Opzegging aannemingsovereenkomst

De opdrachtgever is te allen tijde bevoegd de aannemingsovereenkomst geheel of gedeeltelijk op te zeggen. Dat volgt uit artikel 7:764 BW en overigens ook uit paragraaf 14 lid 7 UAV (beëindiging door opdrachtgever in onvoltooide staat). Het Hof Den Haag heeft in een recente uitspraak (LJN: BX0759) een belangrijke nuancering aangebracht ten aanzien van deze opzeggingsbevoegdheid.

Joost Haest advocaat bij Severijn Hulshof

In de zaak bij het Hof riep opdrachtgever primair de ontbinding van de aannemingsovereenkomst met aannemer in. De aannemer zou bij het reinigen van gevels tekort zijn geschoten omdat aannemer gekozen zou hebben voor een verkeerde werkwijze en daarbij was het voegwerk van de gevels beschadigd geraakt. Het Hof concludeert dat de aannemer niet toerekenbaar tekort is geschoten en daarnaast is aannemer niet in gebreke gesteld zodat zij niet in verzuim verkeert. Ontbinding van de overeenkomst wordt dan ook afgewezen. Subsidiair stelt opdrachtgever dat het haar op grond van artikel 7:764 BW vrij staat de overeenkomst op te zeggen. Aannemer stelt dat van opzegging geen sprake is maar dat opdrachtgever niet rechtsgeldig heeft getracht te ontbinden.

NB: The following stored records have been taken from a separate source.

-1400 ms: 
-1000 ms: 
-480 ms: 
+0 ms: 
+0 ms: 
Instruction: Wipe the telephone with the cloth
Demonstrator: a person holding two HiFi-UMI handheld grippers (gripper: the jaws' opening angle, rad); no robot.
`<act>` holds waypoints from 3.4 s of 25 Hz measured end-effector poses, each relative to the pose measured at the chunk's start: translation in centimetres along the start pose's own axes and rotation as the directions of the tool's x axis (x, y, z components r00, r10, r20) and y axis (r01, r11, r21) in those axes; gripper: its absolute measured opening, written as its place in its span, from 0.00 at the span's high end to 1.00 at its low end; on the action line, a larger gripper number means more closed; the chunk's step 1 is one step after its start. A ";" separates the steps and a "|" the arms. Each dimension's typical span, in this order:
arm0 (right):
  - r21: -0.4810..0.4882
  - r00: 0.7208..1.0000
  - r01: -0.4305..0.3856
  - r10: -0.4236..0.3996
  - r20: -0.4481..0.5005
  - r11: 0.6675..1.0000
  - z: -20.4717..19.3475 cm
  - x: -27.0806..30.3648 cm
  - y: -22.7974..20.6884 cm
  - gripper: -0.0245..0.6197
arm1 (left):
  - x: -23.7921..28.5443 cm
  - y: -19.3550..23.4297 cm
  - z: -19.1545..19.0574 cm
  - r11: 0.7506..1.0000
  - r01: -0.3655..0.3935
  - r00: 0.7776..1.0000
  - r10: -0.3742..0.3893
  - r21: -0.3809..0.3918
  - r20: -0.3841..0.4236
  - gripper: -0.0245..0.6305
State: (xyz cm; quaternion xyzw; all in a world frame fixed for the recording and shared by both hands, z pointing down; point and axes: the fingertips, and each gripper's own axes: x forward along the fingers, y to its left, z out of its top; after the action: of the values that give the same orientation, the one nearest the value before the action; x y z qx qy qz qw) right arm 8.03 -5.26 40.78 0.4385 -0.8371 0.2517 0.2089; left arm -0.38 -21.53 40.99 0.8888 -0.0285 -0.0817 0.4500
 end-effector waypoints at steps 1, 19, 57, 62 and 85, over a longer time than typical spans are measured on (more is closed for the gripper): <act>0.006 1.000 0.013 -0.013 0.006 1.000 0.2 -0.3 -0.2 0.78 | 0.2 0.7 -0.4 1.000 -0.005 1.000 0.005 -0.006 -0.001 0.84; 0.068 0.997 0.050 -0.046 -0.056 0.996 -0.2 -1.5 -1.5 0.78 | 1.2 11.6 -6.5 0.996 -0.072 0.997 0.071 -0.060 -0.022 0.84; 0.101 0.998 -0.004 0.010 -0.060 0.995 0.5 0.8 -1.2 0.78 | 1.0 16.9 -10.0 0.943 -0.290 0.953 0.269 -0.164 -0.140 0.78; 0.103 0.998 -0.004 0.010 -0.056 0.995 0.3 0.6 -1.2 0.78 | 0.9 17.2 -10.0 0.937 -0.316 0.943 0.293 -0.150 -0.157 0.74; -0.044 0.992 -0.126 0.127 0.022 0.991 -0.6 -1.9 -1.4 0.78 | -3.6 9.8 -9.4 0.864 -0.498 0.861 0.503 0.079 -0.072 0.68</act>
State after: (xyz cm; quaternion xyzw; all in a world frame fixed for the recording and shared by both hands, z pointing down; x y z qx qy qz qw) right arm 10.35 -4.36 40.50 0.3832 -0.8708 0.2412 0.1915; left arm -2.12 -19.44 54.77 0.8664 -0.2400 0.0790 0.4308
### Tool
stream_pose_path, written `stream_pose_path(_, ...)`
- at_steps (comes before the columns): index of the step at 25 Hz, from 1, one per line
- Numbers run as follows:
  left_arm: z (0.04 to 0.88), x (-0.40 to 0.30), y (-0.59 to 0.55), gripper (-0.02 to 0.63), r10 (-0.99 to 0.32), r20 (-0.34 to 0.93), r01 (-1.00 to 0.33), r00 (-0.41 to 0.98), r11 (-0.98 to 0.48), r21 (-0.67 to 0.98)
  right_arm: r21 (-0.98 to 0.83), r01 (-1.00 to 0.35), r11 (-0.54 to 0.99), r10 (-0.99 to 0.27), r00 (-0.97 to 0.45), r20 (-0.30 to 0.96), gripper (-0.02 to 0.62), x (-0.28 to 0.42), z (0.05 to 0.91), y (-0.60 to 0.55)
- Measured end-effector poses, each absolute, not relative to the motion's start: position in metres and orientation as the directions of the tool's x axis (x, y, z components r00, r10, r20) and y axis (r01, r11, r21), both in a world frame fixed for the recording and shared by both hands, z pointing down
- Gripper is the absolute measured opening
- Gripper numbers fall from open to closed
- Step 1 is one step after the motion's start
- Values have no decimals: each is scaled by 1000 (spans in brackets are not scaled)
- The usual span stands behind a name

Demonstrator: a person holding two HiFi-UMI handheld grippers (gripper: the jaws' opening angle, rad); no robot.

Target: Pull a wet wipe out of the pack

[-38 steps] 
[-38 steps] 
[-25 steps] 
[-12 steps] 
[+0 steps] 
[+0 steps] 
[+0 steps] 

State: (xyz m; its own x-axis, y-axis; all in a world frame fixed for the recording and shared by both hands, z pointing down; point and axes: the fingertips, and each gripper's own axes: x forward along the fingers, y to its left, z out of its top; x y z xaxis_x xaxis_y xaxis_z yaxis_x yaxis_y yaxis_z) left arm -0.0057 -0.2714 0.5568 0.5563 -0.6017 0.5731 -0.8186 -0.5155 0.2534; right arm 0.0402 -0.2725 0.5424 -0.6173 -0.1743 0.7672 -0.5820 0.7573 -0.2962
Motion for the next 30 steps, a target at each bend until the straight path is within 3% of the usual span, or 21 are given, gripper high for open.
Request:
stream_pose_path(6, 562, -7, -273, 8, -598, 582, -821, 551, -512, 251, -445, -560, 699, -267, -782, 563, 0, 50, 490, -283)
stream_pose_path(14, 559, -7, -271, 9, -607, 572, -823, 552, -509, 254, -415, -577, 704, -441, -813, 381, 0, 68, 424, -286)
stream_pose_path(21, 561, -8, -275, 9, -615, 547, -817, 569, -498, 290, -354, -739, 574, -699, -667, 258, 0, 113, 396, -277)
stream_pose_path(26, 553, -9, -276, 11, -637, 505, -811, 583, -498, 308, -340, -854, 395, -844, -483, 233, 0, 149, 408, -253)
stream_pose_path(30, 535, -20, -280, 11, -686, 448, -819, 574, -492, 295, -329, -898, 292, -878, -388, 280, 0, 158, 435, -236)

Het Hof overweegt dat in het midden kan blijven of de handelingen van opdrachtgever als opzegging kunnen worden aangemerkt. Uit de wetsgeschiedenis bij artikel 7:764 BW blijkt dat de in artikel 7:764 BW neergelegde bevoegdheid van de opdrachtgever om de overeenkomst op elk gewenst moment op te zeggen, op de gedachte berust dat het mogelijk belang van de opdrachtgever bij niet-voortzetting van het werk groter is dan het belang van de aannemer bij voltooiing daarvan, zolang de aannemer er financieel maar niet op achteruit gaat. In dit geval, zo overweegt het Hof, was het motief voor beëindiging van de overeenkomst gelegen in het verwijt van opdrachtgever dat de werkzaamheden niet deugdelijk werden uitgevoerd. Omdat dit verwijt geen stand houdt is het Hof van mening dat niet valt in te zien dat opdrachtgever een groter belang had bij staking van de werkzaamheden dan aannemer bij voortzetting ervan.

Conclusie: het Hof Den Haag is van mening dat de opzeggingsbevoegdheid uit artikel 7:764 BW niet absoluut is maar dat een afweging van belangen moet plaats vinden.